26. Faith transforms the whole person precisely to the extent that he or she becomes open to love.
Faith sets forth a journey in the form of a personal call. It saves others from an empty and futile life that one has without it and gives them hope. Through faith, actions are given meaning and purpose.
Faith enables moral truth
3. Yet in the absence of light everything becomes confused; it is impossible to tell good from evil, or the road to our destination from other roads which take us in endless circles, going nowhere.
25. Surely this kind of truth — we hear it said — is what was claimed by the great totalitarian movements of the last century, a truth that imposed its own world view in order to crush the actual lives of individuals. In the end, what we are left with is relativism, in which the question of universal truth — and ultimately this means the question of God — is no longer relevant.
54. Thanks to faith we have come to understand the unique dignity of each person, something which was not clearly seen in antiquity.
Faith is a needed to determine what is truly good (objective truth).
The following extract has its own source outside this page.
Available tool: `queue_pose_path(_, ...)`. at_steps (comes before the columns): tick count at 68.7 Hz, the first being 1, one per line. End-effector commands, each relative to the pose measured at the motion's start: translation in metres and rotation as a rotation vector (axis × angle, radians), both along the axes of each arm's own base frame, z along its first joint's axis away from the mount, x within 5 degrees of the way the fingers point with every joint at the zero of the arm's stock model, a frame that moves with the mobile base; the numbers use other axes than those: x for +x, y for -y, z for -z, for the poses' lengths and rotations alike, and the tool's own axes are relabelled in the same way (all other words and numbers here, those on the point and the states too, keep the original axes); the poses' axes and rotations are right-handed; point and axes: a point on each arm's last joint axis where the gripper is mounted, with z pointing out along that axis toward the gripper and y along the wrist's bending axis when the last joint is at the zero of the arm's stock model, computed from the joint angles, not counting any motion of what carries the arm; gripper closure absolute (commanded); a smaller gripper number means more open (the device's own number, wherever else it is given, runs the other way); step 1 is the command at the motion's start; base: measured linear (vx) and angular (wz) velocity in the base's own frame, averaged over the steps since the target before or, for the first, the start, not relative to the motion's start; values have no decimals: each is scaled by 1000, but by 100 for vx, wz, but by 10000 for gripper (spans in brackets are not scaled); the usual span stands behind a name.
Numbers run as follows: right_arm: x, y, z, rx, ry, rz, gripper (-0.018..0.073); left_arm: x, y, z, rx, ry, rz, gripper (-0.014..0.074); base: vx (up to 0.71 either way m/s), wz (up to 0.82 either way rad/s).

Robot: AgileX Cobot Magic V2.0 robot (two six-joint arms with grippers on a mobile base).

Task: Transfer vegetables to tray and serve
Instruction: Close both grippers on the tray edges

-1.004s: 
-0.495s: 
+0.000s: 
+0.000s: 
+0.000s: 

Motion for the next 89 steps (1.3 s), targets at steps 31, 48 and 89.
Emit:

It allows human beings to be seen as individuals made in God’s image and likeness; as beings of worth. Faith thus provides a moral code by protecting the rights of others. It cuts through the collective ideology and false beliefs of ‘good’; such as – the greatest good for the greatest number. Without the virtue of faith, we are left with relativism and existentialism. The world becomes a place where morality is defined based on an individual’s subjective belief.
Faith is a light for society
51. Faith is truly a good for everyone; it is a common good. Its light does not simply brighten the Interior of the Church, nor does it serve solely to build an eternal city in the hereafter; it helps us build our societies in such a way that they can journey towards a future of hope
55. Faith also helps us to devise models of development which are based not simply on utility and profit, but consider creation as a gift for which we are all indebted; it teaches us to create just forms of government, in the realization that authority comes from God and is meant for the service of the common good.
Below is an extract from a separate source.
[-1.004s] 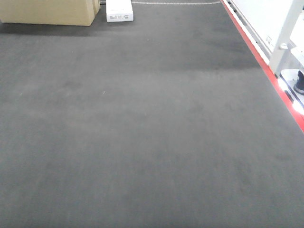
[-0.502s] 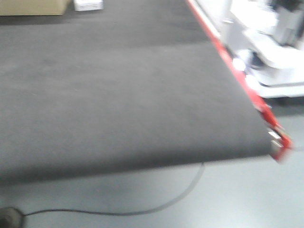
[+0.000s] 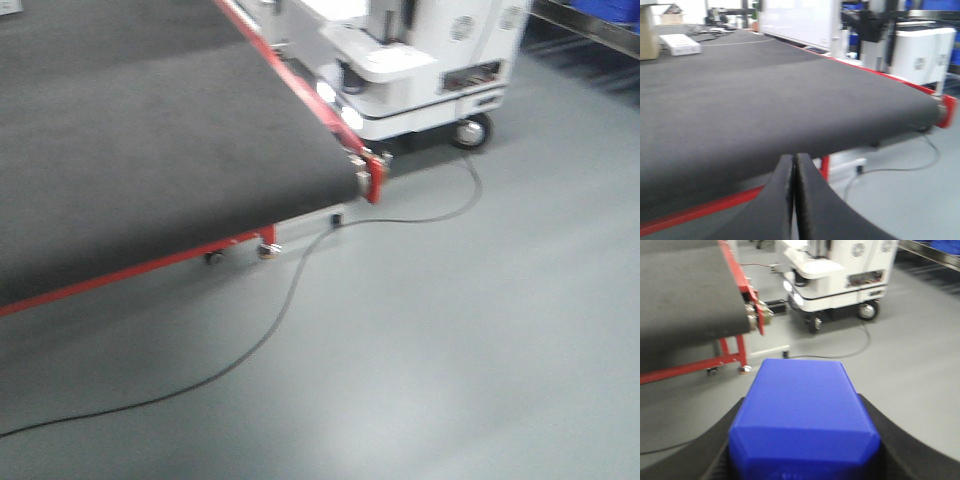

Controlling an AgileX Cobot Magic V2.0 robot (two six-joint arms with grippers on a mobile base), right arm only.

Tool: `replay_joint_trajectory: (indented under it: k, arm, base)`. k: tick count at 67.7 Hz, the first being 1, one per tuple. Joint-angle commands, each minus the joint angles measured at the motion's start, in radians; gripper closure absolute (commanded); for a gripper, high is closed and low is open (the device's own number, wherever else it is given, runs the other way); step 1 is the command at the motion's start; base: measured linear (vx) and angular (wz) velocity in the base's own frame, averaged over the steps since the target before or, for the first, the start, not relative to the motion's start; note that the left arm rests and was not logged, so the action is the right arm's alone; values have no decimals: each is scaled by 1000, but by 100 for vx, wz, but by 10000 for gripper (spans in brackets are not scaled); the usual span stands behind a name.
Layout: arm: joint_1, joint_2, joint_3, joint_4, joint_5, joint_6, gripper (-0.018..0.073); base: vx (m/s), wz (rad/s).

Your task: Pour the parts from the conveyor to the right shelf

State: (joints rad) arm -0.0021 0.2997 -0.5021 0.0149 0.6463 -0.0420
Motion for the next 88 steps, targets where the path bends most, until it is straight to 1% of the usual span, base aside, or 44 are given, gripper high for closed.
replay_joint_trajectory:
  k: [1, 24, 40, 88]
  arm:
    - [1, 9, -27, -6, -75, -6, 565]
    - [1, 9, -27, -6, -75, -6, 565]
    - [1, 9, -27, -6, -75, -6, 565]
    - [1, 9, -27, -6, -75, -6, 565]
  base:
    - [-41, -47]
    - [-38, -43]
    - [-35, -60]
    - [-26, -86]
Faith provides a framework to protect the common good. History has shown that when individual rights are upheld by the state, societies can flourish. Faith is behind the philosophical concepts of Natural Law and Inalienable Rights that the US founding fathers referenced in The United States Declaration of Independence and Constitution. Because Christianity is a religion of individual salvation, faith fundamentally embraces personal responsibility and human dignity; values needed to uphold a free and virtuous society.
A renewal of faith can save us in an economic and morally bankrupt age because it is a necessary precursor for a Culture of Life. Faith has the ability to reform individual lives, establish traditional morality, and put forth a societal plan for the good of everyone. It is this virtue that has the potential to bring about change that transforms all aspects of society.
In his 2013 book, Becoming Europe, Dr. Samuel Gregg quotes 1993 Nobel Laureate Douglass North:
Both institutions and belief systems must change for successful reform since it is the mental models of the actors that will shape choices… Informal constraints (norms, conventions and codes of conduct) favorable to growth can sometimes produce economic growth even with unstable or adverse political rules.
If we want to build a free and virtuous society, one that is able to last and prosper, we need to cultivate a culture of faith. If we look though history we will find that culture is what drives societal reform, not politics. A renewal within the hearts and minds of individuals can bring about the economic change and prosperity that many of us desire in a roundabout way.